Administration looks at everything as a possible weapon of self or mass destruction. But we need windows and nature.
Psychiatric hospitals have a certain smell. Old urine hits the nostrils first and then the sting of bleach. As I unlock the metal doors, the smell lets me know where and what I am: a pre-doctoral intern at a forensic psychiatric hospital in Boston. As I walk down the white hall, I see a white woman in a Harvard sweatshirt, a Boston red-sox cap covering her curly ponytail. She screams, "If you are not crazy when you get in here, you are crazy when you get out!"
Perhaps I was naïve to think that healing was the intention, but on the ward, I find only its absence. The hospital functions as a holding cell for people not safe on the streets and not safe in jail. People rotate through. One of the regulars, an African-American man who whistles loudly tells me, "I was born in a zoo, and I'll die in a zoo." I tell myself otherwise, but it's hard not to feel like a zookeeper.
Boredom fills the ward, too. An African American woman wears the same pink sweatpants all year. She is obese both from the side effects of the her meds and from her never leaving bed. She develops hypertension and then diabetes. I wonder if boredom can classify as an infectious disease. The staff tries to motivate everyone: Exercise classes! Substance abuse chats! Morning meetings!
Some patients feign interest in order to improve their chances of being discharged. It is the staff, and abiding interns, who make all the decisions. Psychiatric hospitals, by definition, disempower patients. Having a crime plus mental illness on your record means a loss of certain rights. But I do not want a doctorate in disempowerment. As the year wears on, I am having a hard time getting out of bed.
* * *
Enter the flower shop. After a particularly hard day, I see a glass window reading "New Leaf Flores." I am greeted with vibrant oranges and twigs. I walk in and the owners offer me a glass of red wine. Their shop quickly becomes my mental health salvation. Every Friday, after walking the white walls of the ward, I walk to their flower shop and spend the evening taking thorns off red roses.
Psychiatric hospitals have no flowers. Visitors do not bring them. They usually bring toothpaste, deodorant and underwear. I ask my supervisor if I can bring leftover flowers from the shop. "Glass vases," he shakes his head. I find plastic vases and sneak in de-thorned pink roses. A patient asks, "Can I give one to my girl?" The next day, the flowers and plastic vases vanish.
So many items cannot come onto a locked psychiatric ward. Administration looks at everything as a possible weapon of self or mass destruction. No curtains. No jewelry. No art. No glass. And, I learn, no flowers, no plants, no nature.
Searching for a way to up both my own and the patients' spirits, I find a wealth of research on the intuitive link between nature and mental health. A few studies conclude that office workers perform better with windows and foliage. Another shows that ornamental indoor plants in hospital rooms enhance health outcomes for patients recovering from surgery.
Then I find the solution I'm looking for. In this study, as I remember it, two random groups of psychiatric patients received plants. In one group, the nurses watered the plants for the patients. In the other group, the patients watered their own plants. On measures of depression before and after the experiment, the patients who watered their own plants showed the most improvement.

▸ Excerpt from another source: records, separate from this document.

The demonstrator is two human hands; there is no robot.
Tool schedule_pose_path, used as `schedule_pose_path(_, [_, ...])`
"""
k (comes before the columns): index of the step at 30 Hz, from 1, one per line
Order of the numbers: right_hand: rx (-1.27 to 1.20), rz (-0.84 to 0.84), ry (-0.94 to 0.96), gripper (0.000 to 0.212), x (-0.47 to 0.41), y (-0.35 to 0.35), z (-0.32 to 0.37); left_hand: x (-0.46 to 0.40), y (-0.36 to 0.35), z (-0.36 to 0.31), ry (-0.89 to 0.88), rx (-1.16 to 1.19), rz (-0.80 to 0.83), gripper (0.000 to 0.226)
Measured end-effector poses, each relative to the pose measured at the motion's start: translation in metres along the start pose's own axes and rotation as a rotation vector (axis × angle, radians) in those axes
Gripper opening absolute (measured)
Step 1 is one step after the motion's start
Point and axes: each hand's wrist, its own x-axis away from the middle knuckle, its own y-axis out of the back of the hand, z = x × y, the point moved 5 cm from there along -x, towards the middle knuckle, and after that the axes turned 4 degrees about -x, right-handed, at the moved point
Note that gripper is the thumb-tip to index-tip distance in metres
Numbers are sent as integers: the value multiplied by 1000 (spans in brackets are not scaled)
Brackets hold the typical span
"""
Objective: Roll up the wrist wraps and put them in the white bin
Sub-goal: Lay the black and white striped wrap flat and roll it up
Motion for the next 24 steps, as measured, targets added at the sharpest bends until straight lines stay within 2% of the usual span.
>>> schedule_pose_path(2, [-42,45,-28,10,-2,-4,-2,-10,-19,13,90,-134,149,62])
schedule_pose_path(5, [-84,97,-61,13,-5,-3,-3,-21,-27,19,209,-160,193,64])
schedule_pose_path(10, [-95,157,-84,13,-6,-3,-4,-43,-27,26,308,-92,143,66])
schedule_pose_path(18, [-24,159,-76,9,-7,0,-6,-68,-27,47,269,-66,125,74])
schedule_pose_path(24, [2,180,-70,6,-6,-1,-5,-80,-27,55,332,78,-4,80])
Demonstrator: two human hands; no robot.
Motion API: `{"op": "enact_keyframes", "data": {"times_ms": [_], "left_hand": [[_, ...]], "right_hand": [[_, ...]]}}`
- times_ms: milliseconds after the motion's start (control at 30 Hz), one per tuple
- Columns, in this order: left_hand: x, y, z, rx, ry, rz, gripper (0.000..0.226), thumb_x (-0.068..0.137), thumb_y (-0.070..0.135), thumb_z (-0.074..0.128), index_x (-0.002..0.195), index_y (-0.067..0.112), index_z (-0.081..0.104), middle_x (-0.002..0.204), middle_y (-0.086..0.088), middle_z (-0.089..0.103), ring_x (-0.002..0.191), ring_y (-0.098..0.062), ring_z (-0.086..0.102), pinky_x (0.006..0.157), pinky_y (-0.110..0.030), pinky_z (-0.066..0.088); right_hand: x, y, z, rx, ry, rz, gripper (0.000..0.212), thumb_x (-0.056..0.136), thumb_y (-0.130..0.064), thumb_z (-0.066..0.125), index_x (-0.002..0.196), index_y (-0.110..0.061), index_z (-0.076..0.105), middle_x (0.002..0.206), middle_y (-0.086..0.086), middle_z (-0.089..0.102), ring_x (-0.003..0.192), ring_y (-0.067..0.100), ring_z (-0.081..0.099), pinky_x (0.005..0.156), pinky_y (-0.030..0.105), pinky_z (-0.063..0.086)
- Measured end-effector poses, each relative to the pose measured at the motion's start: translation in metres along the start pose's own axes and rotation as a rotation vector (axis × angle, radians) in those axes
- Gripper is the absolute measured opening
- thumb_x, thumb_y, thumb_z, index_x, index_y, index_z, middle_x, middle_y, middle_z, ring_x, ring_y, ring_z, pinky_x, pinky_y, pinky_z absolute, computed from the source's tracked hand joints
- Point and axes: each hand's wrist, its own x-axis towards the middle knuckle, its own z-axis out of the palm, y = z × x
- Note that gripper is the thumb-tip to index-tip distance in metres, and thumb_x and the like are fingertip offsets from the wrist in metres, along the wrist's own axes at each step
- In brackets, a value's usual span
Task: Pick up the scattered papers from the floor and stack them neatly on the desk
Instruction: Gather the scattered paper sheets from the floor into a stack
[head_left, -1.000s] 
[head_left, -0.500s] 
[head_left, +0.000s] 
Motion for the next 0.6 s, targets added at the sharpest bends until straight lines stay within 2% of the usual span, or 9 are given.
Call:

I ask my supervisor if we can conduct a similar study. "Talk to the infectious diseases control nurse," he says. I give her a copy of the study and an argument about oxygen. Her eyebrows arch. "Ants, cockroaches, all sorts of bugs" she says and walks away to give a lecture on hand washing. I bring it up in the team meeting. Everyone smiles and nods. I try to speak with the director, whom I never see on the ward. Her office sits outside the locked doors. She has plants. The study never happens.
* * *
My supervisor brings me photos from an art exhibit entitled Bloom, commissioned to commemorate the closure of the Massachusetts Mental Health Center. Affectionately known as "Mass Mental," the hospital had been open for 91 years functioning as the premier teaching hospital for Harvard Medical School. It trained thousands of psychiatrists and offered services regardless of ability to pay. In 2003, Mass Mental closed its doors, saying it would soon reopen. The hospital commissioned Anna Schuleit to create art in the emptied space.
To mark the historic closing, Schuleit went through the roster of every patient who had ever walked through those doors. She found 28,000 patients had been served. So she installed 28,000 potted flowers. Former patients, employees, staff, students and the general public came to the opening and walked through the flower-drenched halls. An audio of sounds from the psychiatric hospital played over the old PA system. On the website, Schuleit shares entries from the guestbook. One reads, "Anna saw these corridors as places to be filled with growth. For all the patients who never received flowers, these flowers are for you." After the exhibit ended, 28,000 potted flowers went to people behind bars. The potted plants did not come to our psychiatric hospital.
I still wonder if it might be possible for flowers to enter a psychiatric hospital before all the patients have gone.